=== Exercise data ===
---+---

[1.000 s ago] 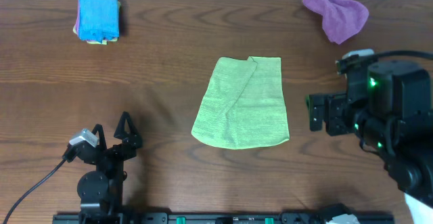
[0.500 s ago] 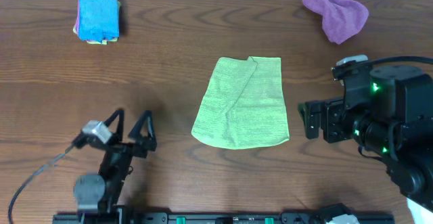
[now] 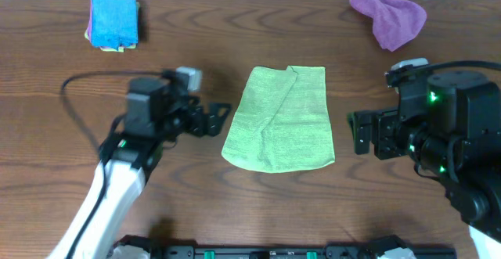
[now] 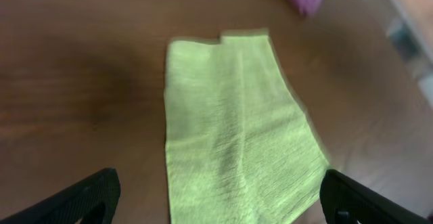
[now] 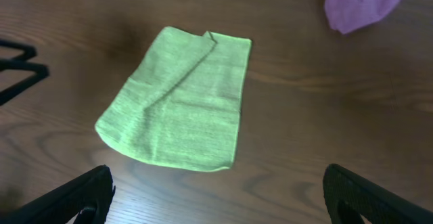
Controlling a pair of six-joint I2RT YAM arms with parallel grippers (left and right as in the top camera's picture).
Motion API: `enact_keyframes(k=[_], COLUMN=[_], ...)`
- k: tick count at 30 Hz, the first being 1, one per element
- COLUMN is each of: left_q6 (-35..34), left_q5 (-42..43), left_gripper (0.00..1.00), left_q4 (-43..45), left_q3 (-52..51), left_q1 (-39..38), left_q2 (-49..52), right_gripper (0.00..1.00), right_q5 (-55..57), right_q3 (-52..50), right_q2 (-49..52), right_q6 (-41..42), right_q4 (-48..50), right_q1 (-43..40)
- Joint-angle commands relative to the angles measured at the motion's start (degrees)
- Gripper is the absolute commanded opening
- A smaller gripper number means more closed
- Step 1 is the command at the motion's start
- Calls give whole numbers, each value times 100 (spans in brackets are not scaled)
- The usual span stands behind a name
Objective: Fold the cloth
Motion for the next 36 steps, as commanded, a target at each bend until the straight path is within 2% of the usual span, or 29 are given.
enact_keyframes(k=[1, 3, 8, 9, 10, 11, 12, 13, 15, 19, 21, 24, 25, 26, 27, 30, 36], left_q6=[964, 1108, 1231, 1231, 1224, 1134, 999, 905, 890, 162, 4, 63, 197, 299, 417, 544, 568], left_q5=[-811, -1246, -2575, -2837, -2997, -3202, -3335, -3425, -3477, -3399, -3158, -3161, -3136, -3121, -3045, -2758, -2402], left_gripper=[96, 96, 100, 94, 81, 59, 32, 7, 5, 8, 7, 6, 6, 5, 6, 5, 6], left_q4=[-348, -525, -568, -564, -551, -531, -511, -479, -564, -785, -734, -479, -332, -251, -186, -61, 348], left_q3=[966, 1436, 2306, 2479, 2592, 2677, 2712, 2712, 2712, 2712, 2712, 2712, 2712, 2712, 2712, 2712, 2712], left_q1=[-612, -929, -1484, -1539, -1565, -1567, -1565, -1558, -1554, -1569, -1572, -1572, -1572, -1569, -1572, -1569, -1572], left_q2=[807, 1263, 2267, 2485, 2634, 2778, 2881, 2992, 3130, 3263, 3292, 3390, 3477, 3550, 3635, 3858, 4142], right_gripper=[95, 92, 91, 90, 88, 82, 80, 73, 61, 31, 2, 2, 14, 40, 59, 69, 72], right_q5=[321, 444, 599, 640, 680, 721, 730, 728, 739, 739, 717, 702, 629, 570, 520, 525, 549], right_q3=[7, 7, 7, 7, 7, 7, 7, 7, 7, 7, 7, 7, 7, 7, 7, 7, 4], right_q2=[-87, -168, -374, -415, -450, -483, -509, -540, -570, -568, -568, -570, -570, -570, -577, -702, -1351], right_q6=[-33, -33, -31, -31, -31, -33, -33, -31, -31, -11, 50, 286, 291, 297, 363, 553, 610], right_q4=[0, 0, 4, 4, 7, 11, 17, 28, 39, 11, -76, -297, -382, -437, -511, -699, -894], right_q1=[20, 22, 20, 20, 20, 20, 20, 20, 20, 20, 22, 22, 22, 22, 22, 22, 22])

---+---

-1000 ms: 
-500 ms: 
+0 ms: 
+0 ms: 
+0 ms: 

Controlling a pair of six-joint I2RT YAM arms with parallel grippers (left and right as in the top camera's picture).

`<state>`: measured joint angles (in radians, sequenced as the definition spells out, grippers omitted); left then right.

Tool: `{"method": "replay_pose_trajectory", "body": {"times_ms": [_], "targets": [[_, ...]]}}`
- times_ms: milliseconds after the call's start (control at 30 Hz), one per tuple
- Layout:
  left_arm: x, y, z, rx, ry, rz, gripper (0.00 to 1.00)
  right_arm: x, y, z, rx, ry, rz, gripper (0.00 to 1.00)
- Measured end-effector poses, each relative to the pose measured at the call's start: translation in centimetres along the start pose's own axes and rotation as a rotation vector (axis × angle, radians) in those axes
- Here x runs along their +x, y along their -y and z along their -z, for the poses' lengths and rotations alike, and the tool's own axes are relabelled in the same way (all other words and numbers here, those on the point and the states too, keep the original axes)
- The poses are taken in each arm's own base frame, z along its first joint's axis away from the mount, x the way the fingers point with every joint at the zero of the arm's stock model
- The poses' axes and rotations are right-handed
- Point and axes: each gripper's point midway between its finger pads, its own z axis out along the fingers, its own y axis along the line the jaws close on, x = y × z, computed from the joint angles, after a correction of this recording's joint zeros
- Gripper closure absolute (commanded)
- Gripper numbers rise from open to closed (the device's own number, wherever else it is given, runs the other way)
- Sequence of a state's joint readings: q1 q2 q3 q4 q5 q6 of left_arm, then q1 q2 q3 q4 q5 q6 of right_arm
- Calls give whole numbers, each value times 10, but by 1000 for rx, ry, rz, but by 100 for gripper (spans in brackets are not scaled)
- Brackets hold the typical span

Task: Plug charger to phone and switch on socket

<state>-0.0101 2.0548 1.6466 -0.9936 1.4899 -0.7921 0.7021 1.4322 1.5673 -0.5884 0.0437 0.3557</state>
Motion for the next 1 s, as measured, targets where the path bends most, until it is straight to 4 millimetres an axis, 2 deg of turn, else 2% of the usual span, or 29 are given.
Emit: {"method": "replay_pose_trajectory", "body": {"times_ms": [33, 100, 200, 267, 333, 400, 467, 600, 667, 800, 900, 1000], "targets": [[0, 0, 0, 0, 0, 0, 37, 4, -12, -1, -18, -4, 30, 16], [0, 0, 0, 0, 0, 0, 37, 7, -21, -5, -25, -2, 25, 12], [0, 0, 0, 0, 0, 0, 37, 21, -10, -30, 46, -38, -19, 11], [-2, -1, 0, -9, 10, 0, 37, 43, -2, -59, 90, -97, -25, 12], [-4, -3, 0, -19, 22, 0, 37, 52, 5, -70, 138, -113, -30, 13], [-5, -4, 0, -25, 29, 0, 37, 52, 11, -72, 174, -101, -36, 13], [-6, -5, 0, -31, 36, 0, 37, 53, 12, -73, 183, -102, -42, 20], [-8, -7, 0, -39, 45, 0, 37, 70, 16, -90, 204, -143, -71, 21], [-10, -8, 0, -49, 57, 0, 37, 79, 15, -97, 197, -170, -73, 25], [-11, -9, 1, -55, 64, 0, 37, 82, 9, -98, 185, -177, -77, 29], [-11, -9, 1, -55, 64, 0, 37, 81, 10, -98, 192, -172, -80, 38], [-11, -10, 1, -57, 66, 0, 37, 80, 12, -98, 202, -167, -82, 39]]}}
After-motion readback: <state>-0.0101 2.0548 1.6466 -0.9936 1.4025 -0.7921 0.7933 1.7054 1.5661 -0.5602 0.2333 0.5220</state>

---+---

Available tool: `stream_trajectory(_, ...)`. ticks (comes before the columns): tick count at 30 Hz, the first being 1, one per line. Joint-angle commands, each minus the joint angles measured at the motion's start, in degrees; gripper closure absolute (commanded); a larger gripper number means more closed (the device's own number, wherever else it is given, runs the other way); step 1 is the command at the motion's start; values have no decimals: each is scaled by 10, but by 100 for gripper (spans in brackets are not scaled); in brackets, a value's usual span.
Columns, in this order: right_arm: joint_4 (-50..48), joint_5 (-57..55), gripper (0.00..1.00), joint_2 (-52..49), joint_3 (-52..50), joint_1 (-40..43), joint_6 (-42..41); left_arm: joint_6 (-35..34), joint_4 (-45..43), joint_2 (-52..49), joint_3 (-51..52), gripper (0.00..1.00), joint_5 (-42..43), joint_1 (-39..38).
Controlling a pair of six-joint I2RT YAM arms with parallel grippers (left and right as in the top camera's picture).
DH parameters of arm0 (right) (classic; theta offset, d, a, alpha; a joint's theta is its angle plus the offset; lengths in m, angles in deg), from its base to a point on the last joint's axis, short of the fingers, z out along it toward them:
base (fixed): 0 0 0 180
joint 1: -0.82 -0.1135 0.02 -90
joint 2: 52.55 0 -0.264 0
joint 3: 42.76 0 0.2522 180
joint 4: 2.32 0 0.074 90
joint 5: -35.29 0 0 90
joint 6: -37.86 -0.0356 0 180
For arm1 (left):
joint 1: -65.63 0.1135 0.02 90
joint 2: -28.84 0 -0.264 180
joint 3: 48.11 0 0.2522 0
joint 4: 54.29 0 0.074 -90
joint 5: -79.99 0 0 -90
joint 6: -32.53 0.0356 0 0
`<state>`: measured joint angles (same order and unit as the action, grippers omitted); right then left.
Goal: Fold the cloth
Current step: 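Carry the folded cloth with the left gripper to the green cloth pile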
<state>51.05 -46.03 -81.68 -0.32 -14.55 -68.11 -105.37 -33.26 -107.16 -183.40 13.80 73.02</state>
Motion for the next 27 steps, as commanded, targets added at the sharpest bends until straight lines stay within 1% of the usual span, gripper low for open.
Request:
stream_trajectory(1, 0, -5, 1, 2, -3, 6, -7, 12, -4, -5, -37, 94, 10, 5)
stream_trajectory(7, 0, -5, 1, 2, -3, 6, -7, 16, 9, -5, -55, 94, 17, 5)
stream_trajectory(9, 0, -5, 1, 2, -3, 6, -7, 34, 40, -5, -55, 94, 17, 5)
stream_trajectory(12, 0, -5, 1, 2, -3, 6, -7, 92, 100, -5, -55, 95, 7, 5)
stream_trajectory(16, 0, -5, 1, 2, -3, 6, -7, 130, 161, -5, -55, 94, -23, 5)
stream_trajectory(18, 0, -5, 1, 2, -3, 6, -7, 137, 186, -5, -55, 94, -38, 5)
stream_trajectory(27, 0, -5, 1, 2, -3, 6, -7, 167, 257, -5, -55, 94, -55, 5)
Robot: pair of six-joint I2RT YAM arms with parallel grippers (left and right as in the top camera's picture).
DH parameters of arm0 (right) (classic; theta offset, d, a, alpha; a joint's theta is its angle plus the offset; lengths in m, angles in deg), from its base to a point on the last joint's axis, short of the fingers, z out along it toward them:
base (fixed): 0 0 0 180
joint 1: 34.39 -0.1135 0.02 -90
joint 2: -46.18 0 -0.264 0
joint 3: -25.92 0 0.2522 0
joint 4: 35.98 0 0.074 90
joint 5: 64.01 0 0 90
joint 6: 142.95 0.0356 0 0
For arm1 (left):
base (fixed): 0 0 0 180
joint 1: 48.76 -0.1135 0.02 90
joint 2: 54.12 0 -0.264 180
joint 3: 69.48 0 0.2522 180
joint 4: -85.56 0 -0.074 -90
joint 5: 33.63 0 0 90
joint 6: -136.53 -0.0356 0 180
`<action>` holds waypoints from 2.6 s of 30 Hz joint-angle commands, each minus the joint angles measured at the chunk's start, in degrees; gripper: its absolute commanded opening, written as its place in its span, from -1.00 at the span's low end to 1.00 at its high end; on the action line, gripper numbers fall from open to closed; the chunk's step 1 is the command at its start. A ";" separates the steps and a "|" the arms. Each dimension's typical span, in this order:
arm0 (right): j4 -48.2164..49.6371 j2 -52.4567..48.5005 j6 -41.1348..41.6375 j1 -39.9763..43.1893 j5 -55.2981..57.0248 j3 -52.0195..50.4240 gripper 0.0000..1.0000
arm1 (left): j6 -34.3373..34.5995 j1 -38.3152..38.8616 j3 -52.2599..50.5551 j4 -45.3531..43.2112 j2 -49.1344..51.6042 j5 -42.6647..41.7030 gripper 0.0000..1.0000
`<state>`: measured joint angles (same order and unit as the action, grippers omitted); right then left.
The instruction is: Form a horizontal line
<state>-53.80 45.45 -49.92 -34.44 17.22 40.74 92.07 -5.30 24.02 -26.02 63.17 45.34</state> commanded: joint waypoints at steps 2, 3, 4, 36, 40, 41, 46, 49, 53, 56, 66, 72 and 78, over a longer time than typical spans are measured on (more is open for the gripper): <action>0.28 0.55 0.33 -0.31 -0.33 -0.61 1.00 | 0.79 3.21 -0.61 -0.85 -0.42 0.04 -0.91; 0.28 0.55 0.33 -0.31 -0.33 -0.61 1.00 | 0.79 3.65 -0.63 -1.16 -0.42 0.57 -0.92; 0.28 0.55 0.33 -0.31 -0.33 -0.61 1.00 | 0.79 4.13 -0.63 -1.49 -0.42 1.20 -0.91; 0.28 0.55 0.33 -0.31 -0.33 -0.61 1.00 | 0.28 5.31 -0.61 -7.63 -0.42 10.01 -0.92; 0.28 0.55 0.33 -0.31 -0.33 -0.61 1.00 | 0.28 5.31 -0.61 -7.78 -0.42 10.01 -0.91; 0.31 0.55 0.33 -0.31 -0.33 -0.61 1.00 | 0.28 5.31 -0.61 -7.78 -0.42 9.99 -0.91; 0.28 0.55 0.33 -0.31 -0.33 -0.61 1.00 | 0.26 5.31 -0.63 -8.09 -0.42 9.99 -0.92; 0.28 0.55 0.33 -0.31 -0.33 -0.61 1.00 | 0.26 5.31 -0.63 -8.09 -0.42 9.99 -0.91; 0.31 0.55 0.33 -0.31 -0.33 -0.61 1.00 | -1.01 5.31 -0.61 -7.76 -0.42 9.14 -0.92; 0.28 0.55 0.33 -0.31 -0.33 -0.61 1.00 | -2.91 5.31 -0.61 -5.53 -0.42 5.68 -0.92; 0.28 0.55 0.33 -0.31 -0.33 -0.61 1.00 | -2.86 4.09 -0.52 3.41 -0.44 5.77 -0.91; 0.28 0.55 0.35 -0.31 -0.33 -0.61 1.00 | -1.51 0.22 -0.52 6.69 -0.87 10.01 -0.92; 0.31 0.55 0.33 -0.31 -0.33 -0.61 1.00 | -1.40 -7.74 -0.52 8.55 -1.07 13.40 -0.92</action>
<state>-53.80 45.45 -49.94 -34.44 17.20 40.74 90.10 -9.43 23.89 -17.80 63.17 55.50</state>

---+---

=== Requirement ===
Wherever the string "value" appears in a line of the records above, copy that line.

=== Answer section ===
- Calls give whole numbers, each value times 100 (spans in brackets are not scaled)
- Calls give whole numbers, each value times 10, but by 1000 for rx, ry, rz, but by 100 for gripper (spans in brackets are not scaled)
Available tool: `stream_trajectory(_, ...)`. ticks (comes before the columns): tick count at 30 Hz, the first being 1, one per line. Joint-angle commands, each minus the joint angles measured at the motion's start, in degrees; gripper closure absolute (commanded); a larger gripper number means more closed (the device's own number, wherever else it is given, runs the other way); step 1 is the command at the motion's start; values have no decimals: each is scaled by 10, but by 100 for gripper (spans in brackets are not scaled); in brackets, a value's usual span.

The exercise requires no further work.